Das Kind musste wegen Diphtherie im Ernst-von-Bergmann-Klinikum in Potsdam behandelt und sogar beatmet werden.Schöning/Imago

Eigentlich gilt die Diphtherie als unter Kontrolle.  Hohe Durchimpfungsraten verhindern in Deutschland normalerweise Ausbrüche der gefürchteten Krankheit. Doch nun gibt es in der Regionen Berlin-Brandenburg einen aktuellen Diphtherie-Ausbruch. An einer Spandauer Waldorfschule, wo erfahrungsgemäß besonders viele Eltern impfskeptisch eingestellt sind, ist ein Zehnjähriger erkrankt, berichtet die B.Z.

Mit einer akuten Mandelentzündung sei ein Junge Ende September ins Ernst-von-Bergmann-Klinikum in Potsdam eingeliefert worden. Schnell ist klar, der Kleine, der aus dem Havelland kommen soll, leidet an der ansteckenden und lebensbedrohlichen Diphtherie.

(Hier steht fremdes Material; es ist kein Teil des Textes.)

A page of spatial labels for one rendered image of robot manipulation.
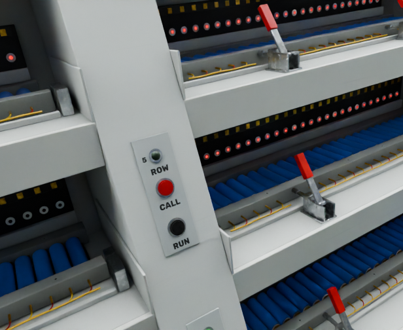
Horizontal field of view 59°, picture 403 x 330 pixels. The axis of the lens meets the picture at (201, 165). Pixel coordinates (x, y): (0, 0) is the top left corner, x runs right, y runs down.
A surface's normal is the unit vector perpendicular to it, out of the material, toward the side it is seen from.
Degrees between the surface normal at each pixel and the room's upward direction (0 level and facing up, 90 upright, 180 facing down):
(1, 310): 109
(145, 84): 90
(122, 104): 90
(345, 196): 19
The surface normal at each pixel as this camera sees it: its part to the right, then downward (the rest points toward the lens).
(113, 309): -0.11, -0.90
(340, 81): 0.49, 0.31
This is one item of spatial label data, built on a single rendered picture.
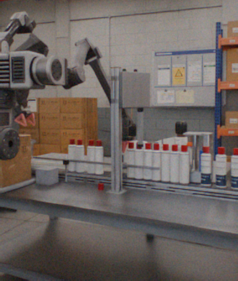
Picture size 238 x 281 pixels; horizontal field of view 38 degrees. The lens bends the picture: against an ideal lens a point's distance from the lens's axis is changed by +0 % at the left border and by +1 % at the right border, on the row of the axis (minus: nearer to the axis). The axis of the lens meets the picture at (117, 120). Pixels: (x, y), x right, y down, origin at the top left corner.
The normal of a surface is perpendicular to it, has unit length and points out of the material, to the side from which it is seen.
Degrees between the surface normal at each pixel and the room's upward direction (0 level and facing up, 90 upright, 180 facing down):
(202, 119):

Diphtherie, Würgeemgel der Kinder

Diphtherie wird durch das Gift von Corynebakterien verursacht, die weltweit vorkommen. Die Entzündung im Rachen und Kehlkopfbereich führte früher oft zur Erstickung der meist jungen Patienten. Die Krankheit wurde dementsprechend als der „Würgeengel der Kinder“ gefürchtet.  

In Preußen starben um 1880 jährlich bis zu 25 000 Babys und Kleinkinder an den Folgen der Diphtherie, die damit die Haupttodesursache unter Kleinkindern war. Noch heute endet die Hälfte der Infektionen ohne Behandlung tödlich und auch mit Behandlung überlebt etwa jeder Zehnte nicht.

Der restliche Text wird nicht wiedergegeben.